Pulpit Commentary: "If men could be saints in Ahab’s and Nero’s palace, they may be saints anywhere. How constantly do men plead the adverse circumstances in which they are placed as a reason why they cannot serve God. Sometimes it is a godless street or wicked hamlet; sometimes it is an irreligious household or infidel workshop; or their trade is such, their employers or associates are such, that they cannot live a godly life. But the example of Obadiah, the example of those saints of the Praetorium, convicts them of untruth and of cowardice. They cannot have greater temptations or fiercer persecutions than befell those Roman Christians. If they proved steadfast, and lived in sweetness and purity, which of us cannot do the same wherever we may be placed?" (= Jika seseorang bisa menjadi orang kudus di istana Ahab atau Nero, ia bisa menjadi orang kudus dimanapun juga. Orang terus menerus menjadikan keadaan yang bermusuhan / tidak menyenang-kan dimana mereka berada sebagai alasan mengapa mereka tidak bisa melayani Allah. Kadang-kadang itu adalah jalanan yang tidak bertuhan atau desa yang jahat; kadang-kadang itu adalah rumah tangga yang tidak beragama atau ruang kerja yang kafir; atau perdagangan mereka sedemikian rupa, majikan atau rekan kerja mereka sedemikian rupa, sehingga mereka tidak bisa hidup saleh. Tetapi teladan Obaja, teladan orang-orang kudus di istana kekaisaran Romawi, meyakinkan mereka tentang ketidakbenaran dan sikap pengecut. Mereka tidak bisa mempunyai pencobaan yang lebih besar atau penganiayaan yang lebih hebat dari yang menimpa orang-orang kristen Roma. Jika mereka membuktikan kesetiaan / ketabahan mereka, dan hidup dalam kemanisan dan kemurnian, yang mana dari kita yang tidak bisa melakukan hal yang sama dimanapun kita diletakkan?) - hal 433.

 

Karena itu, kalau lingkungan / sikon dimana saudara hidup itu tidak menyenangkan, jangan bersungut-sungut atau berpikir: andaikata sikonnya begini tentu aku bisa hidup bagi Tuhan. Kalau Tuhan membiarkan sikonnya jelek, itu berarti bahwa Ia ingin saudara hidup saleh dan melayani Tuhan dalam sikon yang jelek itu!
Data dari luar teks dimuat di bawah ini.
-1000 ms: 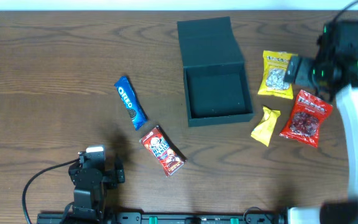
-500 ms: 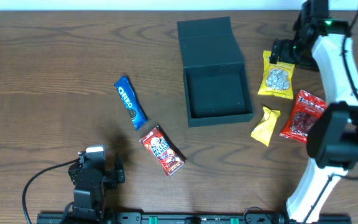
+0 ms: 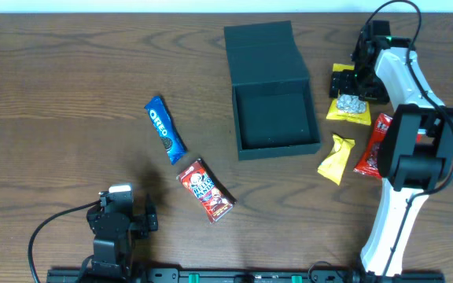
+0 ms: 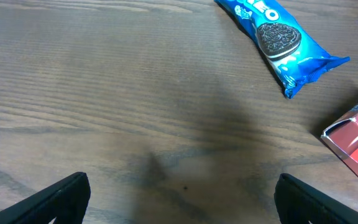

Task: Pack container
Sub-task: 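Move the right gripper over the yellow HACKS candy bag, then close the right gripper on the yellow HACKS bag and lift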

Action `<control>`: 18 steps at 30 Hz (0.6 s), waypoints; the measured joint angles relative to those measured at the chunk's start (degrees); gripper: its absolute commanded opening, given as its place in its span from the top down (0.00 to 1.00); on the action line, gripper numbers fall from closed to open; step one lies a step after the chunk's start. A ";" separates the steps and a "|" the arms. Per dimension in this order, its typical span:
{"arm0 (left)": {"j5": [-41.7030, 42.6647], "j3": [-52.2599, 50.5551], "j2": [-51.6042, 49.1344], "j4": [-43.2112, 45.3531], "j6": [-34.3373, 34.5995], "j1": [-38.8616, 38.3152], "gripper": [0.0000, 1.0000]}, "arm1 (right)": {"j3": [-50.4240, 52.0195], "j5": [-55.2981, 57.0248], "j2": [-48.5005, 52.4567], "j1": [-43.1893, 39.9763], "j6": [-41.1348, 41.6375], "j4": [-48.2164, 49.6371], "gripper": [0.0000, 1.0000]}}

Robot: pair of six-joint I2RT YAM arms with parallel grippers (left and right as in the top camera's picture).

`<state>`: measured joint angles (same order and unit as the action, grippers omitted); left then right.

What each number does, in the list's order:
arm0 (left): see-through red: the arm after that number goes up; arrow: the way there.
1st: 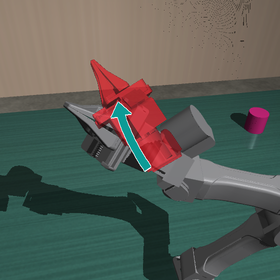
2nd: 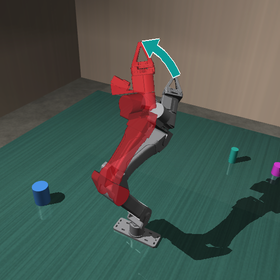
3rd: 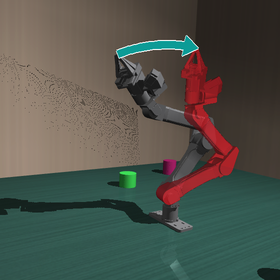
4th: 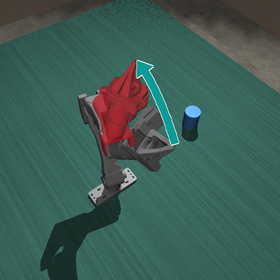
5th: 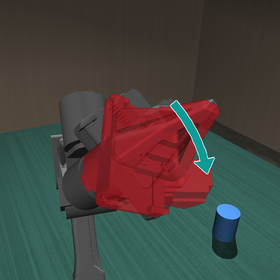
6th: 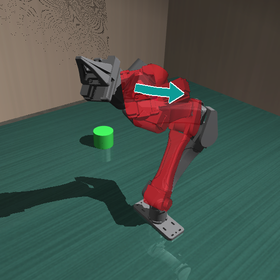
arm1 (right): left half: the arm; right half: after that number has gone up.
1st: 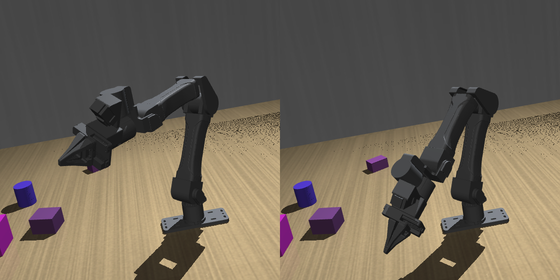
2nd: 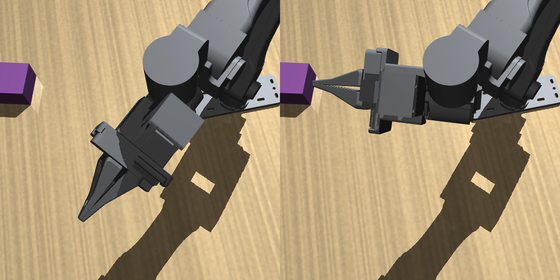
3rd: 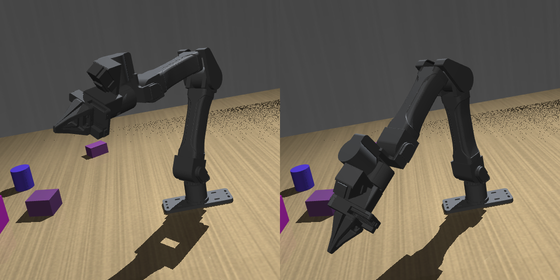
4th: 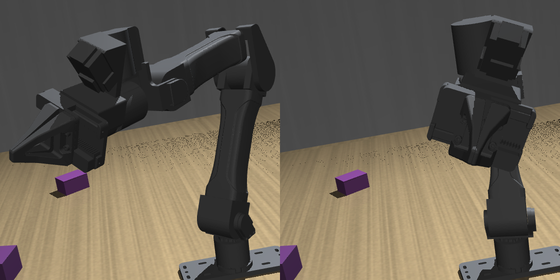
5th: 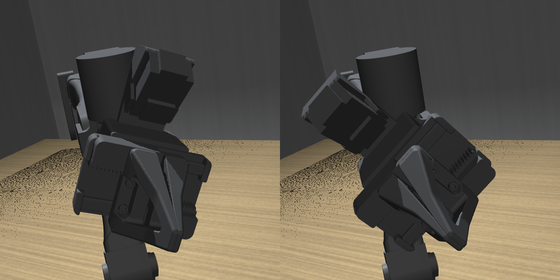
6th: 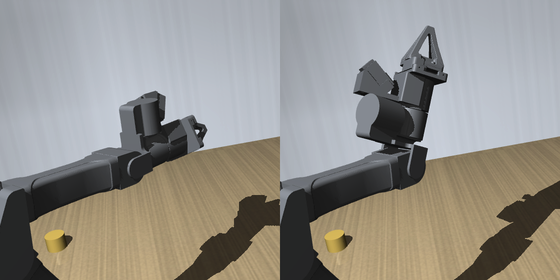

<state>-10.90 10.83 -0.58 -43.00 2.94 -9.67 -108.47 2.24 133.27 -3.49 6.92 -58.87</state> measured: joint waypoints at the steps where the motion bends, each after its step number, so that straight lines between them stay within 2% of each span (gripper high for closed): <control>1: 0.00 0.00 0.00 0.00 0.00 0.00 0.04 | 0.00 0.02 0.13 0.11 0.00 0.07 0.02; 5: 0.00 0.00 0.00 0.00 0.00 0.00 0.04 | 0.00 0.04 0.24 0.35 -0.17 0.81 0.08; 9: 0.00 0.00 0.00 0.00 0.00 0.00 0.04 | 0.00 0.00 0.24 0.35 -0.55 1.14 0.26; 15: 0.00 0.00 0.00 0.00 0.00 0.00 0.04 | 0.00 -0.15 0.24 0.35 -0.48 1.14 0.28; 18: 0.00 0.00 0.00 0.00 0.00 0.00 0.04 | 0.00 -0.26 0.24 0.39 -0.48 1.14 0.36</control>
<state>-10.90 10.83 -0.58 -43.00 2.94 -9.67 -108.47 1.98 133.51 -3.09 6.44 -57.74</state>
Pulpit Commentary: "Let us not murmur at our providential lot. God can change it if he see fit. If He does not change it, then He has a purpose in it which we should endeavour to fulfill" (= Baiklah kita tidak bersungut-sungut mengenai nasib kita yang ditentukan oleh pengaturan Allah. Allah bisa mengubahnya jika Ia menganggapnya pantas. Jika Ia tidak mengubahnya, maka Ia mempunyai rencana / tujuan di dalamnya yang harus kita usahakan untuk memenuhinya) - hal 441.
 

Penutup.

Kita sudah melihat Ahab dan Izebel dalam penderitaan, dan kita juga sudah melihat Obaja dalam penderitaan. Saya percaya bahwa setiap saudara mempunyai penderitaannya sendiri-sendiri. Tetapi bagaimana saudara mau menghadapinya? Seperti Ahab / Izebel, atau seperti Obaja?